Interestingly, we observed a change in both sarah an Bin1 expression after cold stress in flies with and without FBti0019386 insertion: sarah is down-regulated in cold stress conditions (t test, p-value < 0.05 in both cases) while Bin1 is up-regulated (t test, p-value < 0.05 in both cases).
Overall, we did not observed any change in expression of sra and Bin1 in embryos, in agreement with the lack of phenotypic consequences of FBti0019386 in this developmental stage. However, we observed a down-regulation of sarah in flies with FBti0019386 insertion that was significant under non-stress conditions. Moreover, we showed that both sarah and Bin1 changed their expression in response to cold stress.

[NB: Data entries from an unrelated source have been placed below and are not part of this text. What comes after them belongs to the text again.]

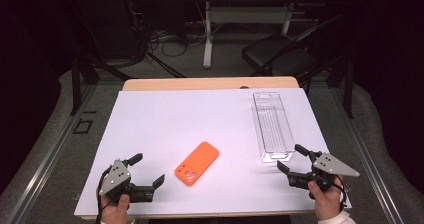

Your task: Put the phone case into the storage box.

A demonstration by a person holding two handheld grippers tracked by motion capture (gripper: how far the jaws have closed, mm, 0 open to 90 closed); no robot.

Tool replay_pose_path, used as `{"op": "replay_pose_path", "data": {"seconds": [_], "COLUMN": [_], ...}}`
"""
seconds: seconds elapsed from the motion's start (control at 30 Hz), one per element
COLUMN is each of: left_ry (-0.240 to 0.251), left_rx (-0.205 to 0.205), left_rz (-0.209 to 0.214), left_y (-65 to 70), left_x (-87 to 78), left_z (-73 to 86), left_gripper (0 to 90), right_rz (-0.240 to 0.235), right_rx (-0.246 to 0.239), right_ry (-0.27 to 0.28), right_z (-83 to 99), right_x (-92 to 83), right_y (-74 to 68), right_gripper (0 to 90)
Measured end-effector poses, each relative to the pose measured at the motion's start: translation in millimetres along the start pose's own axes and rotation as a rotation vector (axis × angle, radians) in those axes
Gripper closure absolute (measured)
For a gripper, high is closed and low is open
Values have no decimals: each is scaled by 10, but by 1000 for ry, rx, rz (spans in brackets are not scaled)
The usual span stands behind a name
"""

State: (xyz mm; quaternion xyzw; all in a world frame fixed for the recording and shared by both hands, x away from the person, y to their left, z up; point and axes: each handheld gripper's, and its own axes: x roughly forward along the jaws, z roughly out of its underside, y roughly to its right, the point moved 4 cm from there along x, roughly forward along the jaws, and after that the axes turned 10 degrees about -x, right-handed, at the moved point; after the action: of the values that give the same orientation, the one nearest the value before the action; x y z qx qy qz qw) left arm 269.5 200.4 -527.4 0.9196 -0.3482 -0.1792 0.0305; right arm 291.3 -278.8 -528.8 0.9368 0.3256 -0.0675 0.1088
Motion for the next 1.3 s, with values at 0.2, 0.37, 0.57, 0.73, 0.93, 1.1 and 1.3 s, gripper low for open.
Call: {"op": "replay_pose_path", "data": {"seconds": [0.2, 0.37, 0.57, 0.73, 0.93, 1.1, 1.3], "left_ry": [-2, -1, -41, -67, -115, -145, -203], "left_rx": [-7, -13, -19, -30, -43, -62, -109], "left_rz": [1, 7, -11, -37, -75, -114, -212], "left_y": [-4, -13, -45, -50, -65, -89, -118], "left_x": [12, 23, 49, 51, 50, 75, 81], "left_z": [6, 4, 24, 44, 77, 88, 115], "left_gripper": [7, 7, 7, 8, 8, 8, 8], "right_rz": [3, 8, 14, 16, 4, -1, -10], "right_rx": [4, 1, 3, 2, -6, -15, -10], "right_ry": [-5, -10, -16, -19, -25, -40, -41], "right_z": [7, 10, 11, 3, -1, 10, 14], "right_x": [-6, -2, 21, 56, 89, 83, 78], "right_y": [2, 0, 28, 13, -14, -19, -14], "right_gripper": [144, 144, 144, 144, 144, 144, 144]}}
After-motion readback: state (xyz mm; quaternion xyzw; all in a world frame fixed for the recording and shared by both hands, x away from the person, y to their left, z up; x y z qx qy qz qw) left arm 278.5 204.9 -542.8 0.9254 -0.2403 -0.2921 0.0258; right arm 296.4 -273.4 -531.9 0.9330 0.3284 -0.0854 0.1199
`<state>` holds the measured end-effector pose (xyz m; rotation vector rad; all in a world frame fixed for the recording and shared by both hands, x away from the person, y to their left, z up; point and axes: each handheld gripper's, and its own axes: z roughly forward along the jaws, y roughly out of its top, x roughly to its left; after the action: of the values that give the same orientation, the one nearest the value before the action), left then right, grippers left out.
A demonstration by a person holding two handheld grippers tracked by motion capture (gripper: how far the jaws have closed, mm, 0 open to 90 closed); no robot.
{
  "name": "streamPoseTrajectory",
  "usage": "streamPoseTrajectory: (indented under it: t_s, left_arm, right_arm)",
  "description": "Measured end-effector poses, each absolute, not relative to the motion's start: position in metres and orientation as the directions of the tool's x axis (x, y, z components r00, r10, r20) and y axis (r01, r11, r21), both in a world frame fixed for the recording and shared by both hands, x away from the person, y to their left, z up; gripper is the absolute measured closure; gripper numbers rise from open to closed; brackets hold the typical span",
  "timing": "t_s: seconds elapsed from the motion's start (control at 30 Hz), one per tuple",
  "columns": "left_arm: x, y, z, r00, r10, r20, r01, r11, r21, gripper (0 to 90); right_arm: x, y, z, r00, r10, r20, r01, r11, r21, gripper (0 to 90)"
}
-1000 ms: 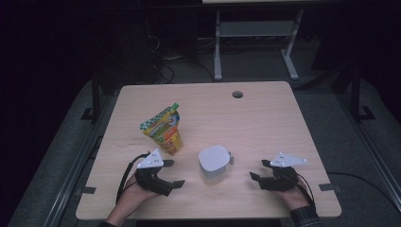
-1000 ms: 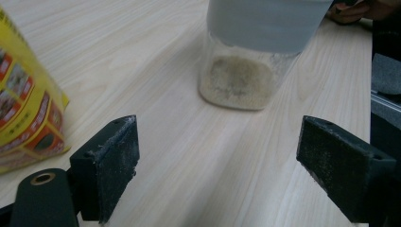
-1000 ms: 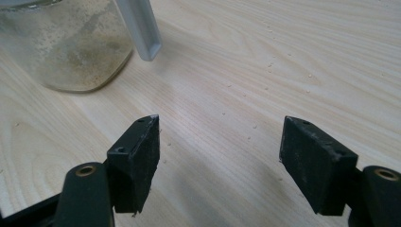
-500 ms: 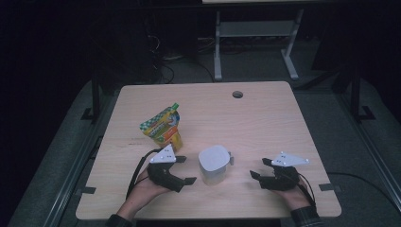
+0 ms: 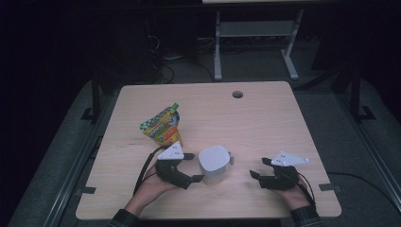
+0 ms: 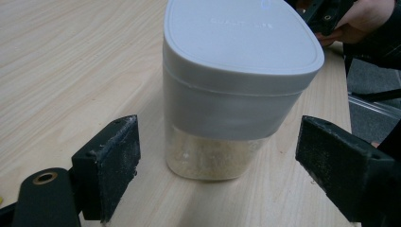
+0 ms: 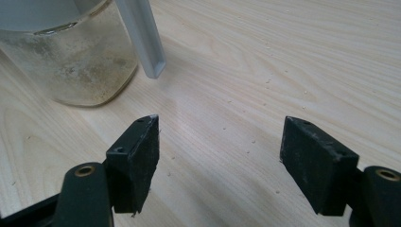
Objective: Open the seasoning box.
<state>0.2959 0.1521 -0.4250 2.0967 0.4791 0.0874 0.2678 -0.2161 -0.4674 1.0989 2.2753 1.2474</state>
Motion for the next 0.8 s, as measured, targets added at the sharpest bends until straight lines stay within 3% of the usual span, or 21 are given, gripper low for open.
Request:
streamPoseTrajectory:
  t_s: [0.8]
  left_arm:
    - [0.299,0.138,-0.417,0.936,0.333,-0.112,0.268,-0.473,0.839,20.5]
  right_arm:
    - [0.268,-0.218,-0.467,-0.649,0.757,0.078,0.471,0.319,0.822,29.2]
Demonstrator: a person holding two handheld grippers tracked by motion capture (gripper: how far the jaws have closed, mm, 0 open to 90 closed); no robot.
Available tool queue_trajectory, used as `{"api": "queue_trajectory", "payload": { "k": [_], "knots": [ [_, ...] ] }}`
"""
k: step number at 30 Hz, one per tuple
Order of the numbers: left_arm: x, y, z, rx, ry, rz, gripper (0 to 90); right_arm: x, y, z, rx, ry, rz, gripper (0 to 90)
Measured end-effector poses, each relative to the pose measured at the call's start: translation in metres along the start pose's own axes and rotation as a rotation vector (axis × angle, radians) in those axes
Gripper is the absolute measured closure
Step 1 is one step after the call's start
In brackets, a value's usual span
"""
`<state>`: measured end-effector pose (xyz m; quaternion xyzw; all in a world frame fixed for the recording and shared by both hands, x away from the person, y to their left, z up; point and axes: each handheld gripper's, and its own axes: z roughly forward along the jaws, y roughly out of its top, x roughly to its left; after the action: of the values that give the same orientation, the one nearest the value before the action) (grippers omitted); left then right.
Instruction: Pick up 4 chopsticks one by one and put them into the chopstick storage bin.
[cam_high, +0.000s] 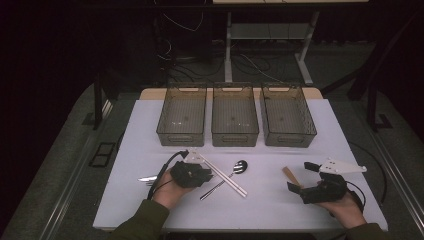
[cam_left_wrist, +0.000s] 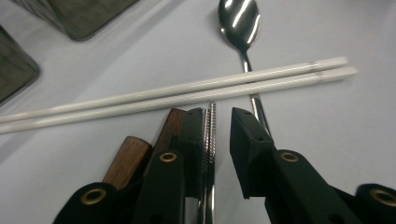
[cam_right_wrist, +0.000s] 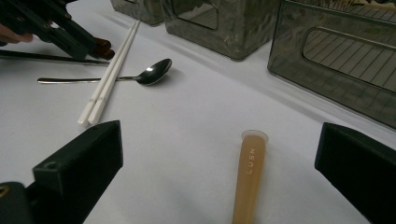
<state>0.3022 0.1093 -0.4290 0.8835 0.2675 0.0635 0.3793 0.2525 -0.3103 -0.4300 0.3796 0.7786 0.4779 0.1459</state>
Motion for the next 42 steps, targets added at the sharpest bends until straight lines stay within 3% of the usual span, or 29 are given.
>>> {"api": "queue_trajectory", "payload": {
  "k": [1,3,10,18,24,28,42],
  "knots": [
    [0.001,-0.002,-0.006,-0.011,-0.006,0.008,71.5,0.000,0.000,0.000,0.000,0.000,0.000,1.1],
    [0.001,-0.009,-0.016,-0.041,-0.009,-0.029,71.0,0.000,0.000,0.000,-0.001,0.000,0.000,1.1],
    [0.008,-0.035,-0.047,-0.090,0.026,-0.101,71.5,0.001,0.000,-0.001,0.001,0.003,-0.004,1.0],
    [0.007,-0.060,-0.067,-0.092,0.045,-0.131,74.5,0.002,0.000,0.000,0.006,0.006,-0.006,1.1],
    [0.009,-0.073,-0.072,-0.055,0.056,-0.124,75.9,0.002,-0.001,0.000,0.007,0.007,-0.004,1.0],
    [0.011,-0.079,-0.073,-0.033,0.042,-0.119,77.4,0.001,-0.001,0.000,0.008,0.008,-0.005,1.0],
    [0.013,-0.083,-0.072,-0.002,0.027,-0.111,82.4,0.001,-0.001,0.000,0.006,0.007,-0.003,1.1]
  ]
}}
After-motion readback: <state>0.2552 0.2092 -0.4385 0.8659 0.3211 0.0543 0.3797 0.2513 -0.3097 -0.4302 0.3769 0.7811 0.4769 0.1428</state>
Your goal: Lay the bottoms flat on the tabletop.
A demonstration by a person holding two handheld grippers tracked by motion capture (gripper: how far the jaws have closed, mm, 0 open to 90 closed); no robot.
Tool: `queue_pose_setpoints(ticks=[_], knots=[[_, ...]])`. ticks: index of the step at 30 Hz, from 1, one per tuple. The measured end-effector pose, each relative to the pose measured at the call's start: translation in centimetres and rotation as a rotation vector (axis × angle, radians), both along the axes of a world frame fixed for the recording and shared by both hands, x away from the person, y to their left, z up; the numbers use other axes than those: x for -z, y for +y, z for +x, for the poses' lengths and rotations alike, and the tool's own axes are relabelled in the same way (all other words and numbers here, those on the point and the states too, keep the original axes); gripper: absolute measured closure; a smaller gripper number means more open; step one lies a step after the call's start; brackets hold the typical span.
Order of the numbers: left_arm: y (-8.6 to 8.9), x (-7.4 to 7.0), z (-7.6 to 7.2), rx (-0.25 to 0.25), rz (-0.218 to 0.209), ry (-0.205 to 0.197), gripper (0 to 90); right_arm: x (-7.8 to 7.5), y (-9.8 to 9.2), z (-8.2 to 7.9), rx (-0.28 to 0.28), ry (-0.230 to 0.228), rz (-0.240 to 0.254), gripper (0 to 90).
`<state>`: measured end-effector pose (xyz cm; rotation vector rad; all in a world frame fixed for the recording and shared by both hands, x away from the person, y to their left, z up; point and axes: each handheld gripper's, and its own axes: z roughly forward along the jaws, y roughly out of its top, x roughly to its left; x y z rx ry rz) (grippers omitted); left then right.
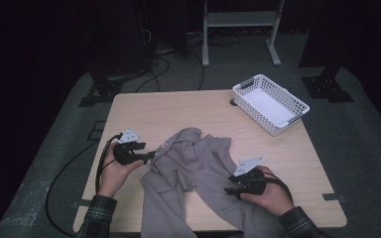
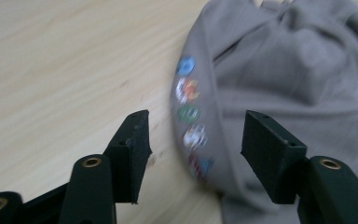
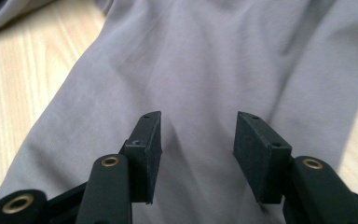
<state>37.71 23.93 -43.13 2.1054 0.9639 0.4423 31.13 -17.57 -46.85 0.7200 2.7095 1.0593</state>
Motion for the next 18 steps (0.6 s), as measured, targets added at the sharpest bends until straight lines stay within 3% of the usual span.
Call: queue_pose_setpoints(ticks=[4, 8, 15, 18], knots=[[1.3, 1.3, -0.3, -0.019, 0.029, 0.012, 37.5, -1.1, -0.6, 0.2, 0.037, -0.027, 0.066, 50.6], [2.3, 2.5, -0.3, -0.026, 0.057, 0.016, 36.1, -2.1, -1.1, 0.9, 0.073, -0.061, 0.08, 50.6], [2.7, 4.0, 0.0, -0.039, 0.064, 0.031, 34.4, -3.7, -1.6, 4.3, 0.125, -0.081, 0.079, 50.0], [2.9, 4.4, 0.2, -0.044, 0.046, 0.027, 32.5, -4.2, -1.6, 5.9, 0.148, -0.078, 0.082, 49.4]])
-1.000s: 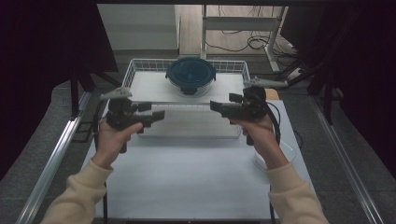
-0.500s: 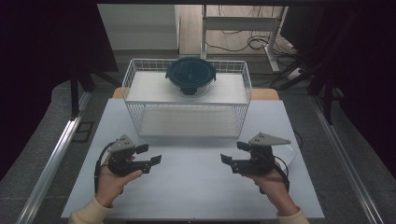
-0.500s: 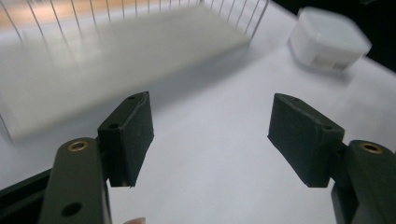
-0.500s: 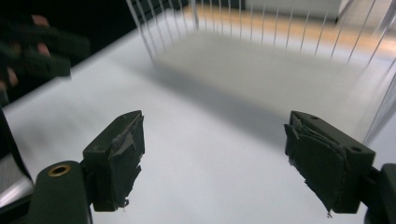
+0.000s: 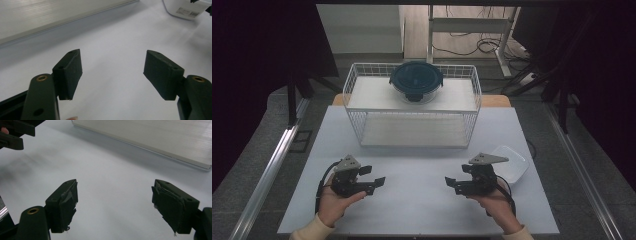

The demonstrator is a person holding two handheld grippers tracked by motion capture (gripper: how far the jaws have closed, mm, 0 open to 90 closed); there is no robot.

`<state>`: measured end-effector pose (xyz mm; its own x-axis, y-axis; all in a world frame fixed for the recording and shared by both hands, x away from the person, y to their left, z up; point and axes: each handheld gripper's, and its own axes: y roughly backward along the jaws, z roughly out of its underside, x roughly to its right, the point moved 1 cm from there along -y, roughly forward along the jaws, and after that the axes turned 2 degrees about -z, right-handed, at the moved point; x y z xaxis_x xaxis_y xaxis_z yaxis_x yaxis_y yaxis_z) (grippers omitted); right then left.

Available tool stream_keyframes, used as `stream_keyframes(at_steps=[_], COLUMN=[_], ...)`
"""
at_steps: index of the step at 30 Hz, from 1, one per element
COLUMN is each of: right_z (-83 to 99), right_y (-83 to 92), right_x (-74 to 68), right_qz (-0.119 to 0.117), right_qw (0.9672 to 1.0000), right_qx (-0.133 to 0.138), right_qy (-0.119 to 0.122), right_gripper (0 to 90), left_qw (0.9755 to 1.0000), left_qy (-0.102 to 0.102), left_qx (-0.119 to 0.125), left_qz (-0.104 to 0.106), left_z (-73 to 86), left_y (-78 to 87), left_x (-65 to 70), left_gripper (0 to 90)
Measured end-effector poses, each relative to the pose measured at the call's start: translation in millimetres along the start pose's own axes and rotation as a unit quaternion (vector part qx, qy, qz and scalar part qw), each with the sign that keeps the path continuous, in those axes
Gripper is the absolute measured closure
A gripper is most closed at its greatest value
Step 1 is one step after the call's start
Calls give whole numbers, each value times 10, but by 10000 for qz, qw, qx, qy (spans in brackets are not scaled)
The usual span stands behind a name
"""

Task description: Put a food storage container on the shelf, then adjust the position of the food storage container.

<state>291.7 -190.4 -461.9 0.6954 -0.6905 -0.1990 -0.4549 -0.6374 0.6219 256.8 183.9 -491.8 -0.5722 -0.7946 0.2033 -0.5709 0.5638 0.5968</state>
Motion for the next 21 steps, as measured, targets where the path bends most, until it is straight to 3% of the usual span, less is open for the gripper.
stream_keyframes(at_steps=[7,13,21], right_z=[-4,13,-113], right_y=[-26,37,65], right_x=[2,48,96], right_qz=[-22,56,98], right_qw=[9999,9999,9999], right_qx=[-110,-104,-62], right_qy=[56,2,-21], right_gripper=[216,233,249], left_qw=[10000,9999,10000], left_qy=[-8,-14,23], left_qx=[-34,-78,-78], left_qz=[-73,66,19], left_z=[22,22,112], left_y=[-14,-39,42], left_x=[-16,-11,-48], left_gripper=[271,266,262])
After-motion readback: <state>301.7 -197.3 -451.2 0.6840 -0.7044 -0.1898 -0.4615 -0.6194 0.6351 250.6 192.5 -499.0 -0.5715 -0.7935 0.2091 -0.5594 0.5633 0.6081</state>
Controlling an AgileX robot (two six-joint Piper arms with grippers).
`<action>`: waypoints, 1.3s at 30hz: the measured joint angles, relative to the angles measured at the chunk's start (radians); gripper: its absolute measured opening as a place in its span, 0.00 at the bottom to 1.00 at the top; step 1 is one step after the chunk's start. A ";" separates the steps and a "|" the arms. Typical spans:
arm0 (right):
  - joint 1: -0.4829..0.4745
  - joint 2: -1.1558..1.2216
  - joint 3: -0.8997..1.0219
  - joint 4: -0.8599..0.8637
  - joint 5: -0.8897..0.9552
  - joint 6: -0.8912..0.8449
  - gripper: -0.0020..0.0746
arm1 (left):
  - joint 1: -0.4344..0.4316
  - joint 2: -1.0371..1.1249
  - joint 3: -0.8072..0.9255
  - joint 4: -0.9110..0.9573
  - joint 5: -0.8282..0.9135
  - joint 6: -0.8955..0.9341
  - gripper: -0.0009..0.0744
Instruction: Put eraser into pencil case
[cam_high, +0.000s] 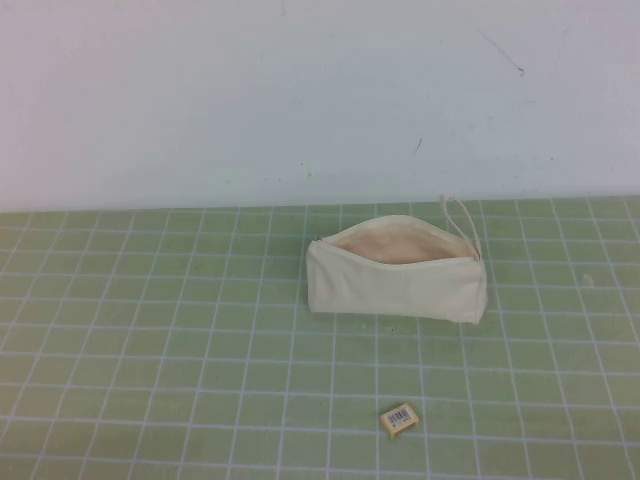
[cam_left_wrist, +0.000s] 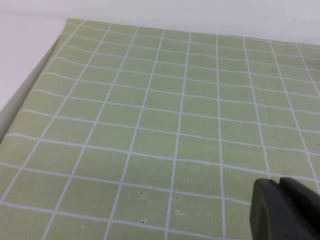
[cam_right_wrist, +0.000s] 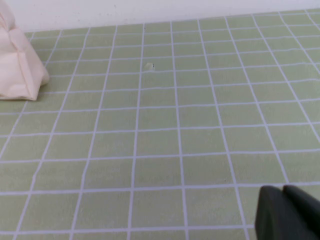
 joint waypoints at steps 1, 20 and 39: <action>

FBti0019386 could be affecting sarah expression by ectopically assembling heterochromatin
TEs from the invader4 family contain sites with homology to PIWI interacting RNAs (piRNAs) that act as cis-acting targets for heterochromatin assembly by recruiting Heterochromatin Protein 1a (HP1a) (Sentmanat and Elgin 2012). Specifically, these piRNA binding sites are located in the LTR sequences. Because FBti0019386 is a solo-LTR, we hypothesized that ectopic assembly of heterochromatin induced by FBti0019386 insertion might be the mechanism underlying sra down-regulation. We first checked whether there is evidence for piRNAs binding to FBti0019386 sequence and we found that both sense and antisense piRNAs can bind to this TE (Figure 7A) (see Material and Methods). Second, we tested whether there is evidence for the presence of HP1a binding to FBti0019386 sequence. We analyzed the region containing Bin1, sra, and FBti0019386 and found that HP1a specifically binds to FBti0019386 sequence (Figure 7B) (see Material and Methods). Thus, these results suggest that down-regulation of sra in flies with the insertion could be due to the piRNA-mediated heterochromatin assembly induced by FBti0019386.
DISCUSSION
In this work, we explored the plausible phenotypic space of the putatively adaptive FBti0019386 insertion in different developmental stages, embryo and adult, and in different environmental conditions, non-stressed and cold, osmotic, and starvation stress. Overall, we found that FBti0019386 mediates sensitivity to cold stress conditions (Figure 3) and is associated with faster developmental time (Figure 4). These two phenotypic effects have plausible fitness consequences in nature that could explain why the mutation increased in frequency in natural populations but has not reach fixation. Increased sensitivity to cold stress conditions is likely to reduce fitness of the flies that carry FBti0019386 insertion, and likely represents the cost of selection of this mutation. On the other hand, faster developmental time is likely to increase the fitness of flies with FBti0019386 insertion. In nature, quick development favors D. melanogaster individuals for several reasons. First, larvae feed on rotting fruits that are ephemeral, so quick development allows them to pupate before the food source is exhausted. Second, competition increases as more and more eggs are laid on a piece of fruit, also favoring individuals with faster developmental time (Nunney 1990). Third, breeding sites in nature can be destroyed by physical factors and predation, individuals that develop faster are thus more likely to escape microhabitat destruction. And fourth, faster developmental time accelerates the age of first breeding, which is relevant for the organism if most reproduction happens in expanding populations. This is the case for D. melanogaster populations that expand their population size every spring. Thus, it is plausible that FBti0019386 increased in frequency in natural populations because of its positive effect on developmental time while it did not reach fixation because of its negative effect on cold-stress resistance. Our results emphasize the importance of exploring different phenotypes to fully characterize the effects of natural mutations, as have been suggested before (Mackay 2010; Guio, et al. 2014).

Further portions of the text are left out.